L’égalité de traitement des étrangers autorisés à vivre en Suisse doit être respectée. Keystone Archive

L'intégration des étrangers passe par les communes et les cantons. La Commission fédérale des étrangers (CFE) veut donc davantage les impliquer.

Ce contenu a été publié le 26 mars 2002 - 19:50

Présentant mardi un bilan de ses trois premiers mois à la tête de la CFE, le nouveau président Francis Matthey a souligné l'importance d'une collaboration entre la Confédération, les cantons et les communes.

En effet, selon Francis Matthey, les autorités et les organisations locales connaissent mieux les situations et les problèmes. Du coup, le président de la CFE demande la création de services d'intégration dans chaque canton.
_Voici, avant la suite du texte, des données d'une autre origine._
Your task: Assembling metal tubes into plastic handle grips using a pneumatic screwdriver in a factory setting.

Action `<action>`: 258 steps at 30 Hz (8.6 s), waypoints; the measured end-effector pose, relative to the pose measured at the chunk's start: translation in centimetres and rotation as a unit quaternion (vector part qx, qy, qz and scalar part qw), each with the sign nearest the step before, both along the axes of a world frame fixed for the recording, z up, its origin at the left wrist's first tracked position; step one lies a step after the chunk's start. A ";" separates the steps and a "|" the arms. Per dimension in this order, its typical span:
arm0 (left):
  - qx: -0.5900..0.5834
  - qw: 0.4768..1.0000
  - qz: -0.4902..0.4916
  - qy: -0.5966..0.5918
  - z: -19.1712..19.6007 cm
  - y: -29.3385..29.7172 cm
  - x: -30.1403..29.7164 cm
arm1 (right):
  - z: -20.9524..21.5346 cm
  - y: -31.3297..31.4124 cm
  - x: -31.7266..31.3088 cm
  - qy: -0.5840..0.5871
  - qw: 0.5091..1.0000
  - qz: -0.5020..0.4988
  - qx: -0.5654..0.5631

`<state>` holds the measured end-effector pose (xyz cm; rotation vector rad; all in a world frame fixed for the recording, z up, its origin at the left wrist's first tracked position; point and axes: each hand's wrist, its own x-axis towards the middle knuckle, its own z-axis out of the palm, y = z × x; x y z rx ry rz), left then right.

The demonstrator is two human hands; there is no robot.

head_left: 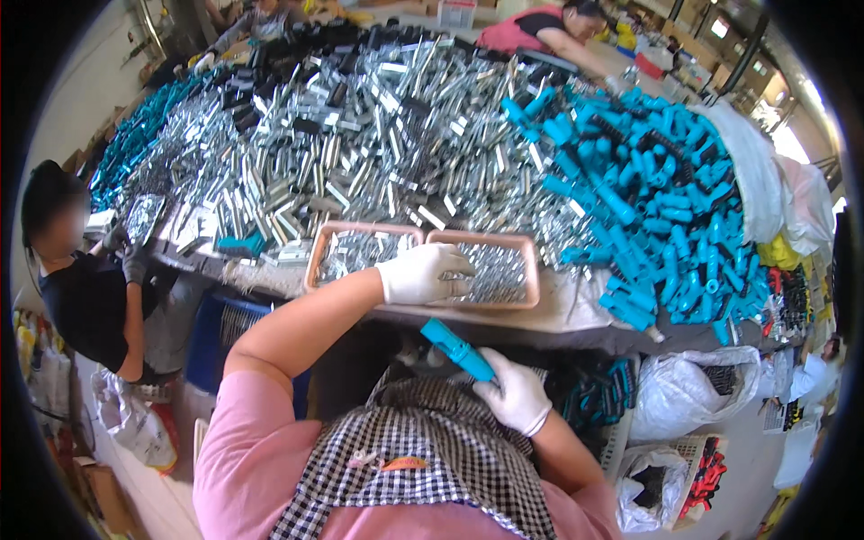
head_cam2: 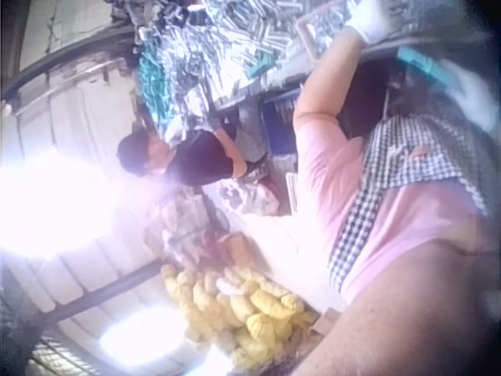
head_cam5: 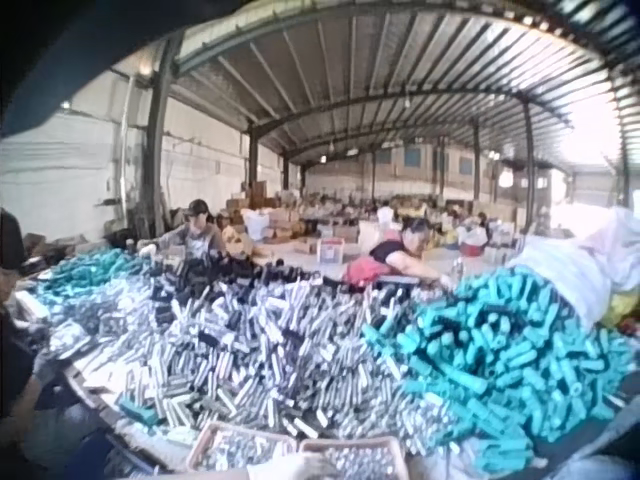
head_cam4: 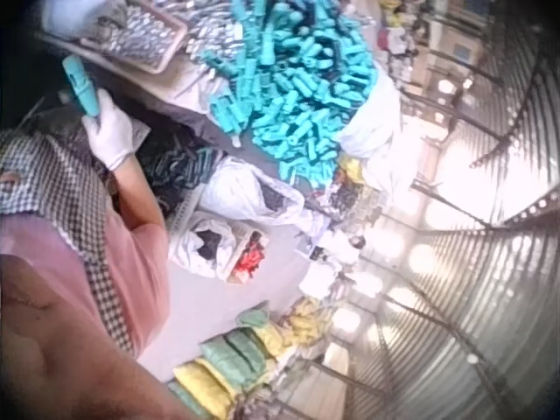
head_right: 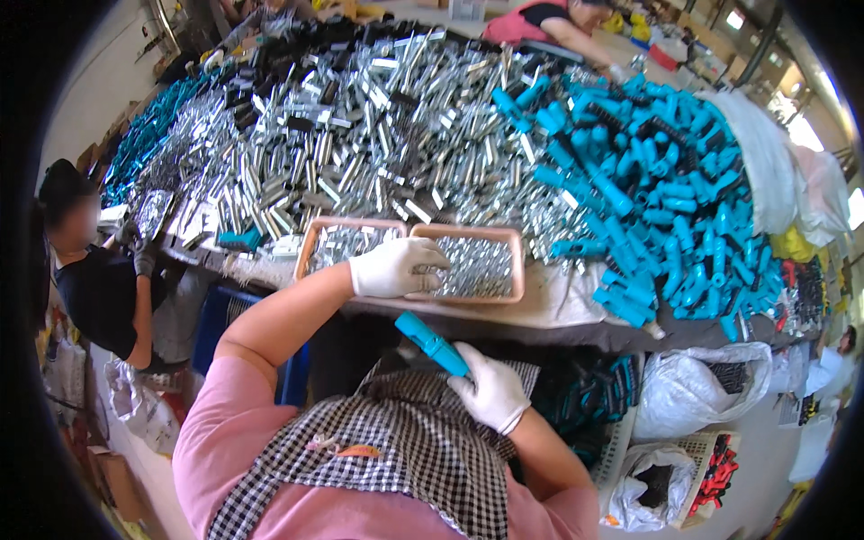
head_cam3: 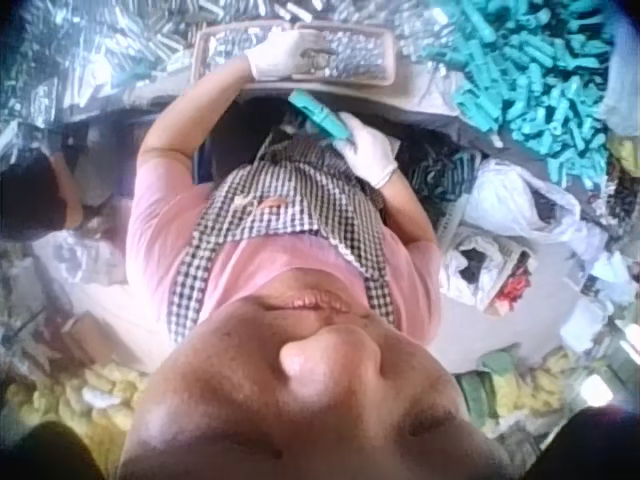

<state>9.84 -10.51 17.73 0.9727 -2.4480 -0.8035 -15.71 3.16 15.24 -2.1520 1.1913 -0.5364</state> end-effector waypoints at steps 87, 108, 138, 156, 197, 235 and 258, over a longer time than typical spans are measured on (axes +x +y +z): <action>-0.103 0.977 -0.056 0.176 0.2 6.1 -1.2 | 0.7 0.5 1.5 -0.511 0.697 -0.056 0.500; 0.070 0.986 -0.061 -0.141 -0.3 9.6 -0.2 | 1.0 -1.4 0.8 0.018 0.965 0.141 0.221; -0.261 0.759 0.591 -0.075 5.3 -24.7 19.8 | 0.9 -4.0 5.6 -0.499 0.708 -0.089 0.492; 0.414 0.747 0.113 0.508 -2.7 9.1 2.9 | -2.1 -1.4 7.6 -0.539 0.586 0.059 0.603; 0.441 0.812 0.214 0.318 -4.3 9.8 2.4 | -0.5 -29.4 2.3 0.064 0.966 -0.246 0.037; 0.153 0.963 0.220 0.007 -3.8 10.1 -1.3 | 2.1 -34.2 -16.4 -0.052 0.858 -0.482 0.172; -0.025 0.967 0.199 -0.157 -2.3 11.7 4.2 | 3.8 -5.3 -4.2 -0.247 0.881 -0.130 0.382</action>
Dix cantons disposent déjà d'un délégué chargé de faciliter l'établissement des étrangers. «Cela ne veut pas dire qu'il ne se passe rien dans les autres», a cependant souligné Francis Matthey. Mais, l'intégration y est encore souvent dévolue à des institutions privées.
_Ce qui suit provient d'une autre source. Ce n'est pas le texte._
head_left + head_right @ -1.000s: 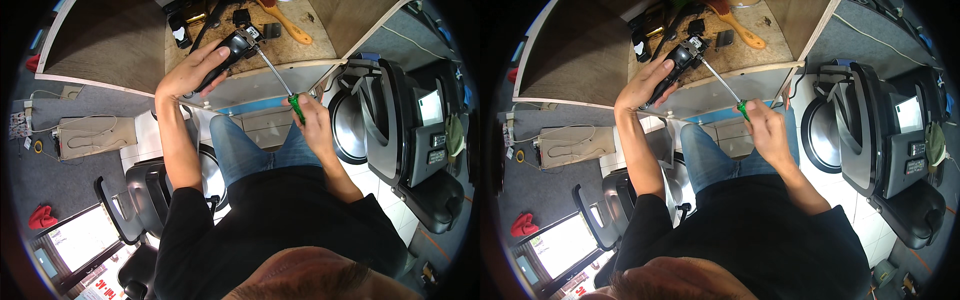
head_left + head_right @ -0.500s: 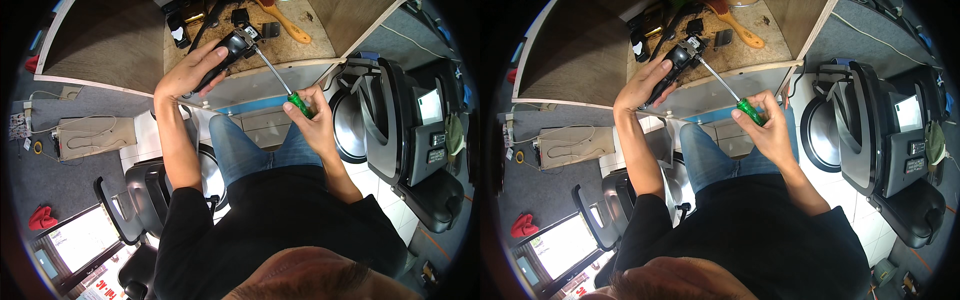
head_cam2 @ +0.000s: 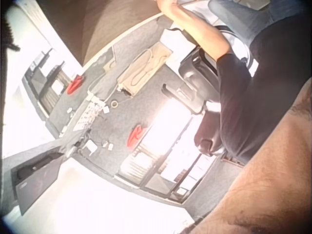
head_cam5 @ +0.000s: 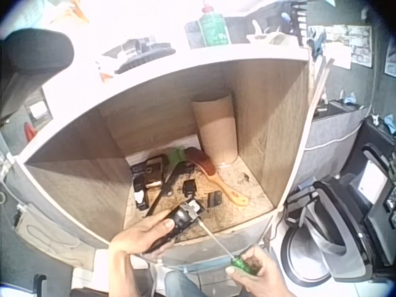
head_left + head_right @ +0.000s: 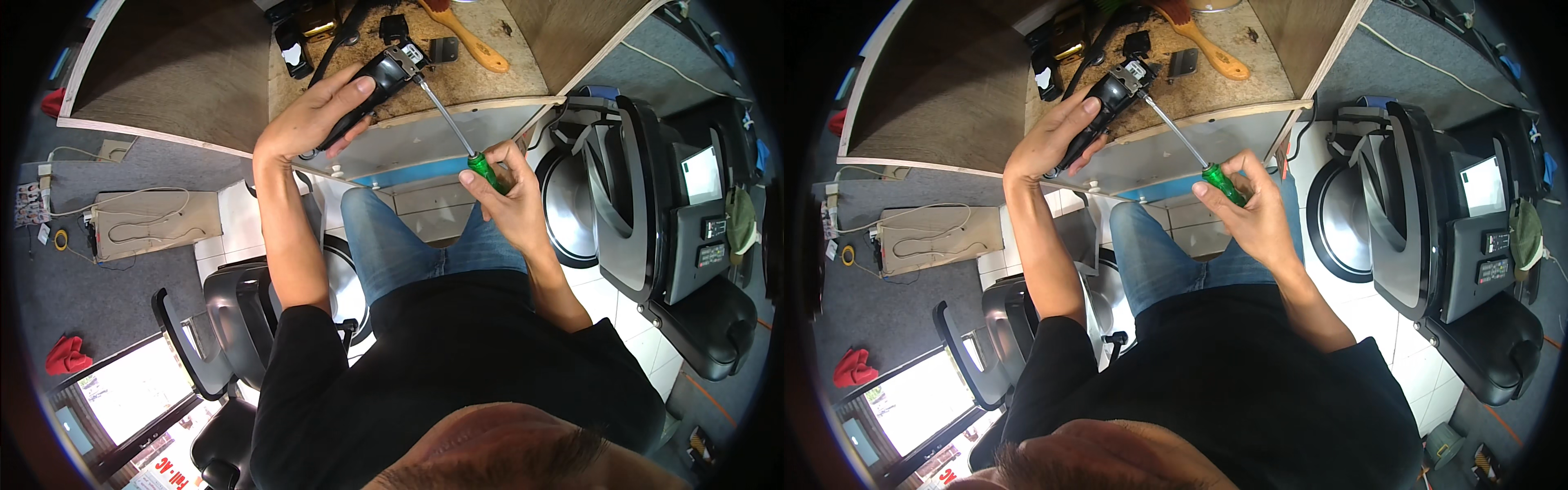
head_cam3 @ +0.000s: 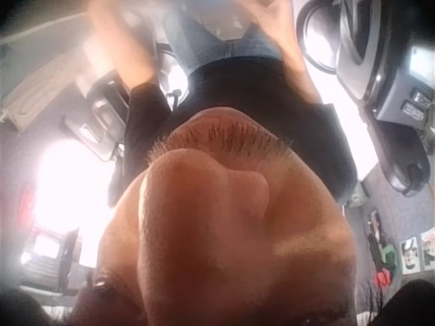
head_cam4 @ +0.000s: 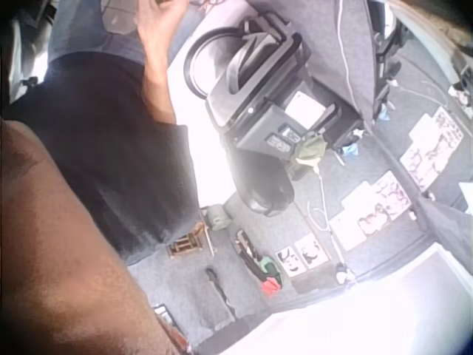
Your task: The person disassembles a hair clipper by removing the blade and opening the housing using a screwdriver, then adjusts the internal wiring and battery.
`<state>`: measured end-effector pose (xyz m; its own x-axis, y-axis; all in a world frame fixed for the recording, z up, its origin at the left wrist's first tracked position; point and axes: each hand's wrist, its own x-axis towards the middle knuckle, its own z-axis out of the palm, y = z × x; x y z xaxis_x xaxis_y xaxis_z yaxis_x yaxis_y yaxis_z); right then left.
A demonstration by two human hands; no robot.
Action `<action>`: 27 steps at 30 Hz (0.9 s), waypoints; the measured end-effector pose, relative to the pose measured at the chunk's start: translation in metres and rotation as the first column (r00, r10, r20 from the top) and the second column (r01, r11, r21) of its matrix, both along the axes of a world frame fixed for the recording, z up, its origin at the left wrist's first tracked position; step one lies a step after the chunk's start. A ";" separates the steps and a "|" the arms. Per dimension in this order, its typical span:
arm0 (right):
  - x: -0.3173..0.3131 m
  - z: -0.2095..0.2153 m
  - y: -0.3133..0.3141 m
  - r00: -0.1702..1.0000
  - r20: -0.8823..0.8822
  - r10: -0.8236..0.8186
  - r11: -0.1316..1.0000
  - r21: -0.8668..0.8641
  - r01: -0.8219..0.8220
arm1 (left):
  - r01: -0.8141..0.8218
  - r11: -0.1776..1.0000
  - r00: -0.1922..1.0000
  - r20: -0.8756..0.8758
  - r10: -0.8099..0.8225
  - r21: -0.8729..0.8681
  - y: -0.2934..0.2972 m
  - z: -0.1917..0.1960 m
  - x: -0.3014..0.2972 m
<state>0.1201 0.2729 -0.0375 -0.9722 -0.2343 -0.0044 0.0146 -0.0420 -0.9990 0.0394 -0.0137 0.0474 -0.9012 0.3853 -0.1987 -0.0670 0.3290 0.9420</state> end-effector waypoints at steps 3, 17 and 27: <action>-0.001 -0.004 -0.002 0.999 0.048 -0.008 1.000 -0.029 0.009 | -0.011 1.000 1.000 0.012 0.011 0.000 0.000 0.000 0.000; 0.003 0.003 -0.004 0.996 0.074 -0.040 0.997 -0.068 0.045 | -0.018 1.000 1.000 -0.008 0.018 -0.020 -0.003 -0.002 0.000; 0.001 -0.014 0.002 0.996 0.091 0.017 0.998 -0.061 -0.011 | -0.018 1.000 1.000 -0.007 0.018 0.004 -0.001 -0.003 -0.002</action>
Mais, aux yeux de la CFE, cette collaboration «verticale» (Confédération-cantons-communes) ne doit cependant pas écarter la nécessité d'une coordination au niveau fédéral.

Examen de la législation

A côté de cette volonté de développer des partenariats, la CFE se penchera sur d'autres grands dossiers, dont la législation sur les étrangers. «La CFE prendra une retraite de deux jours, les 21 et 22 mai, pour examiner la nouvelle loi sur les étrangers», a expliqué son président.

Il s'agit de voir si elle est cohérente avec l'ensemble de la politique migratoire, si elle répond aux besoins et aux intérêts du pays et si elle respecte les droits de l'homme. «Nous voulons par exemple que l'égalité de traitement des étrangers autorisés à vivre en Suisse soit respectée», a précisé Francis Matthey.